WHAT NEEDS TO BE DONE:
Transcribe all the data below exactly, leaving its pictures out.

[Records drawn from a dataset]
+ + +
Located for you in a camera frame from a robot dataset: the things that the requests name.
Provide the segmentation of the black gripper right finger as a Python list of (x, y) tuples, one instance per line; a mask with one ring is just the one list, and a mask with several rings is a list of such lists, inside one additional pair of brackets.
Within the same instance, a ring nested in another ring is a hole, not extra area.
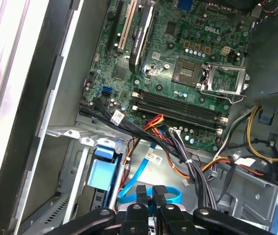
[(271, 232), (223, 212), (203, 207), (186, 216), (177, 204), (167, 203), (165, 186), (152, 187), (158, 235), (270, 235)]

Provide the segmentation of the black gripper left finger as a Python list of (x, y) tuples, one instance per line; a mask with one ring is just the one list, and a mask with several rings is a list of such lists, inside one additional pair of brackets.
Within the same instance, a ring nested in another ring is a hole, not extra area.
[(148, 195), (145, 185), (136, 187), (136, 202), (115, 213), (98, 208), (62, 226), (64, 235), (147, 235), (149, 233)]
+ + +
EXPECTED ANSWER:
Located for you in a camera frame from a robot dataset: the things that the requests name.
Provide the segmentation of the black gripper right finger as a Python list of (x, y) tuples, one instance per line; a mask with one ring is just the one list, and a mask with several rings is a list of such lists, inside one additional pair of brackets.
Within the same instance, a ring nested in another ring is a hole, not extra area.
[(271, 232), (223, 212), (203, 207), (186, 216), (177, 204), (167, 203), (165, 186), (152, 187), (158, 235), (270, 235)]

Provide the segmentation of the black gripper left finger as a Python list of (x, y) tuples, one instance per line; a mask with one ring is just the one list, and a mask with several rings is a list of such lists, inside one additional pair of brackets.
Within the same instance, a ring nested in another ring is a hole, not extra area.
[(148, 195), (145, 185), (136, 187), (136, 202), (115, 213), (98, 208), (62, 226), (64, 235), (147, 235), (149, 233)]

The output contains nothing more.